Should British Columbians change B.C.’s voting system to proportional representation this fall, businesses should not worry too much that it will result in higher deficits, higher taxes and more regulations, according to Simon Fraser University economics professor Anke Kessler.
There is little evidence that proportional representation (PR) – which fosters coalitions and political horse-trading – is any worse for businesses than the current first-past-the-post (FPTP) system, Kessler said.
But businesses might have legitimate concerns about other aspects of PR systems.
For one, B.C. would likely never have another majority government. The fear there is that governments can’t get things done without the strong governing mandate that majority governments provide.
For another, PR can fragment political parties, usher in mongrel coalitions of strange political bedfellows and bring about more frequent elections and periods where there might be no government.

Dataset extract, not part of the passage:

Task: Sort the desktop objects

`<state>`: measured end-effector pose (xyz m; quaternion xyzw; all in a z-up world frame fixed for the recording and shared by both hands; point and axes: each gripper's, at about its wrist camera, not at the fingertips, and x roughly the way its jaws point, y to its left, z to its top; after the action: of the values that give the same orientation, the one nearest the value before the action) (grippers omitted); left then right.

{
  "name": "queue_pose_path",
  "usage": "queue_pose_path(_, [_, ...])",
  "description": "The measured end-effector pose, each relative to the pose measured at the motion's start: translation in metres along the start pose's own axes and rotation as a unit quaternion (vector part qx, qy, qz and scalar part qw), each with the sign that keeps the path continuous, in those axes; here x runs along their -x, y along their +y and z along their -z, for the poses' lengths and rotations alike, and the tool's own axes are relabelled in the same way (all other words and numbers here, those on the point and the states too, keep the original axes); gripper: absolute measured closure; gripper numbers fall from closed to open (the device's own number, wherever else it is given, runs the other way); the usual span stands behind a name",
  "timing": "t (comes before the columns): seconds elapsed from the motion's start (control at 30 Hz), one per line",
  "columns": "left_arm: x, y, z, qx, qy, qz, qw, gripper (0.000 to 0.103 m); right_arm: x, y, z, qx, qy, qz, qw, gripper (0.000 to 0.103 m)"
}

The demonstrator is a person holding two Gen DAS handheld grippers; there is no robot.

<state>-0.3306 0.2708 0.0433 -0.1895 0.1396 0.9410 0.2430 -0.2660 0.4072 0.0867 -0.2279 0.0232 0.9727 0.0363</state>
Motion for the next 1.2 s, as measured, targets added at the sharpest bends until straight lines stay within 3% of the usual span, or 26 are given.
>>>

One the other hand, businesses don’t like it when governments move goalposts, and moving to PR might put an end to the “seismic swings” and “policy lurches” that result under FPTP, when new governments reverse many policies of the old one, said Seth Klein, director for the Canadian Centre for Policy Alternatives.
“It’s inefficient and it’s bad for business,” Klein said. “Imagine if you’re a clean-energy … business person in Ontario and you’ve invested millions, only to have the new [Doug] Ford government completely undo the policy context on which your business was based.”
Between October 22 and November 2, British Columbians will be asked to vote, by mail-in ballot, whether to stick with the current system or switch to some form of PR, three variations of which will be on the ballot.
Whether such a switch would be good, bad or neutral for business was the topic of discussion last week hosted by the Surrey Board of Trade.
Klein argued for the pro-PR side, while Suzanne Anton, a former BC Liberal MLA who has teamed with longtime BC NDP strategist Bill Tieleman on the No Proportional Representation Society of BC, argued against switching.
One of the concerns for business is that PR could result in a succession of minority governments and coalitions, and the resulting horse-trading could bring in more spending, higher taxes and deficits.
“There’s no question that the studies show that proportional representation governments cost more,” Anton said, adding the difference is 23% of gross domestic product under FPTP, compared with 29% under PR.
But Kessler said it’s not necessarily the case that PR governments result in higher taxes and deficits.
“If you look at the overall economic performance of countries and you ask yourself, ‘Are taxes positively related to the electoral system? Are deficits positively related to the electoral system or government spending?’ the answer may be a surprising ‘No,’” Kessler said. “We cannot find any plausible relationship.”
PR proponents argue that the current system is unrepresentative, because it often results in a political party winning a majority of seats without winning a majority of the popular vote.
Proportional representation means that the makeup of a legislature or parliament more directly reflects the will of the voting public.
As Business in Vancouver calculated in an analysis in June, under a PR scheme, the BC Green Party would have won 15 seats in the last election, not three, and the BC NDP and BC Liberals would have been tied, with 36 seats each.
FPTP systems are the exception in the world. The U.S., the U.K., Canada and India are the only developed countries without PR. Most other countries have some form of proportional representation.
The problem for B.C. is that two of the three PR systems that voters are being asked to choose from – dual-member and rural-urban – have never been implemented anywhere.
“Some of the systems that we have on the ballot have never been tried, and that’s not good,” Kessler said.
Anton said one of the reasons B.C. voters rejected the single transferable vote in 2009 was that they could see how the electoral maps would change and didn’t like what they saw.
Under the proposals now before B.C. voters, no one knows how the maps would change. In Surrey, for example, the current nine constituencies could be melded into two, with four to five MLAs for each riding, depending on which system is used.
Should B.C. move to a PR system, it would have two election cycles to try it out. Another referendum would then be held, giving voters the option of returning to FPTP.